▶ _ABOUT THIS TASK_: Please repeat exactly the lines below from the one containing "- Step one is" down to the one containing "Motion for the", both included, and nothing else.

======

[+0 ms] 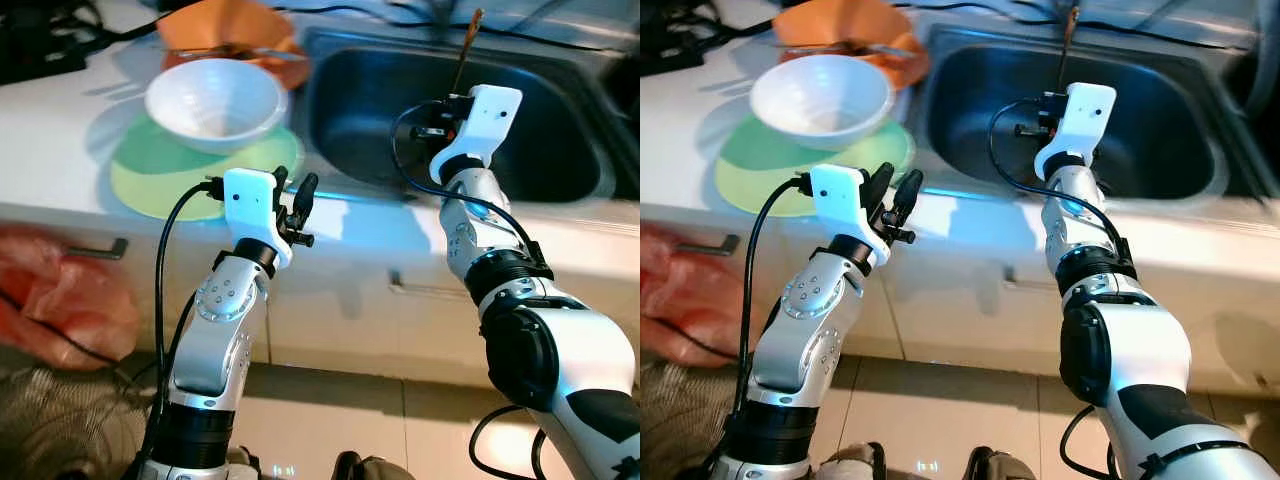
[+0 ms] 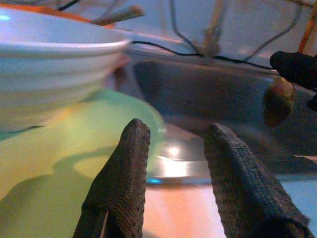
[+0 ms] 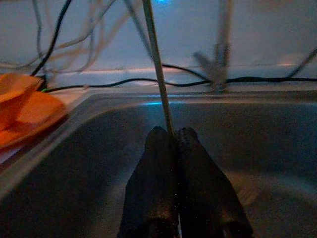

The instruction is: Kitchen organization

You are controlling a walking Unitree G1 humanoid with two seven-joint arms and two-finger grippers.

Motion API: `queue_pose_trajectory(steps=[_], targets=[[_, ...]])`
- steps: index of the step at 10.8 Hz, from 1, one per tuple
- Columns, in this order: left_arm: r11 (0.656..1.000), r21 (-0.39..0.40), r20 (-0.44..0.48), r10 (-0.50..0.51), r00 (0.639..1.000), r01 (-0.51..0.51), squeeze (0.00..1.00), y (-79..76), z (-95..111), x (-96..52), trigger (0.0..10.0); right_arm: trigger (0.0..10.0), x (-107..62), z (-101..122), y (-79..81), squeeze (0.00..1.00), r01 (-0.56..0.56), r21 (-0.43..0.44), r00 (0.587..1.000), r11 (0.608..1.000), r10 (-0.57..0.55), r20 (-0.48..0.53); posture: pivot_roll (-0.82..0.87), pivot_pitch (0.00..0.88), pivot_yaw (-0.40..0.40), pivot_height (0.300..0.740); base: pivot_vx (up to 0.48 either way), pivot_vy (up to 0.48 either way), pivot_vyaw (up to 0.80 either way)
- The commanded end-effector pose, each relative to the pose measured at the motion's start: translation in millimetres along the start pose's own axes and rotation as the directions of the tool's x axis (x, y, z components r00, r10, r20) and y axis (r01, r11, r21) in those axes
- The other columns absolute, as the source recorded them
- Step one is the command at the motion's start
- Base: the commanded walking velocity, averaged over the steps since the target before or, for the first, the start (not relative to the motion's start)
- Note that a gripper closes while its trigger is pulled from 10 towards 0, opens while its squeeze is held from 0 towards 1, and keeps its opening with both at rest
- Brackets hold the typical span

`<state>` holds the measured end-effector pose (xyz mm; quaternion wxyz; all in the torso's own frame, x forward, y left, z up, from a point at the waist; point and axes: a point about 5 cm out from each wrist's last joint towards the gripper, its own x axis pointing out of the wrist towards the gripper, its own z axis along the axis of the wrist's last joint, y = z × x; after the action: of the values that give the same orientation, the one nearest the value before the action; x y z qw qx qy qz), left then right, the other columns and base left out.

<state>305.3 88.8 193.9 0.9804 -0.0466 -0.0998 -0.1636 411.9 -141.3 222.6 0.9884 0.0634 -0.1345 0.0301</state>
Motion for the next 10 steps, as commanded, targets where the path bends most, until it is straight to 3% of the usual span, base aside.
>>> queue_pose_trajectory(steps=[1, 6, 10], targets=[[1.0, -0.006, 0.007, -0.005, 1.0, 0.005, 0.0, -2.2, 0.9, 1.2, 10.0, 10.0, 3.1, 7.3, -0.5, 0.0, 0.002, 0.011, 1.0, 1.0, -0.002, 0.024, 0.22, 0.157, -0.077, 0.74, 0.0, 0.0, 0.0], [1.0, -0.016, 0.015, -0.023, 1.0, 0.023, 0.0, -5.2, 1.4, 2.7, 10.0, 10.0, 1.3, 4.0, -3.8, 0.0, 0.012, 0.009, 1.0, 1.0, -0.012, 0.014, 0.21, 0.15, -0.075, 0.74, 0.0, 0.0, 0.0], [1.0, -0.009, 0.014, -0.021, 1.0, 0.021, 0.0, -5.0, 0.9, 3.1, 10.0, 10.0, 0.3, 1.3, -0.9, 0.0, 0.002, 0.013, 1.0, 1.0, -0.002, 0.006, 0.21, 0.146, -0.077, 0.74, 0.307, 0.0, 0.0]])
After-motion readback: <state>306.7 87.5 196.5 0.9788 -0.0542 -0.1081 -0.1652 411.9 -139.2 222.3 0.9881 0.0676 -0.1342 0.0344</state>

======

▶ _YOUR RESPONSE_:
- Step one is the command at the motion's start
- Base: the commanded walking velocity, averaged over the steps since the target before or, for the first, the start (not relative to the motion's start)
- Note that a gripper closes while its trigger is pulled from 10 towards 0, opens while its squeeze is held from 0 towards 1, and keeps its opening with both at rest
- Brackets hold the typical span

`<state>` holds the measured end-effector pose (xyz mm; quaternion wxyz; all in the torso's own frame, x forward, y left, z up, from a point at the waist; point and axes: a point about 5 cm out from each wrist's last joint towards the gripper, its own x axis pointing out of the wrist towards the gripper, its own z axis along the axis of the wrist's last joint, y = z × x; after the action: of the values that give the same orientation, the one nearest the value before the action; x y z qw qx qy qz), left then right, the other columns and base left out.

<state>305.3 88.8 193.9 0.9804 -0.0466 -0.0998 -0.1636 411.9 -141.3 222.6 0.9884 0.0634 -0.1345 0.0301</state>
Motion for the next 10 steps, as commanded, targets where the path bends most, until it is straight to 3% of the usual span, base aside.

With this output, the exercise is done.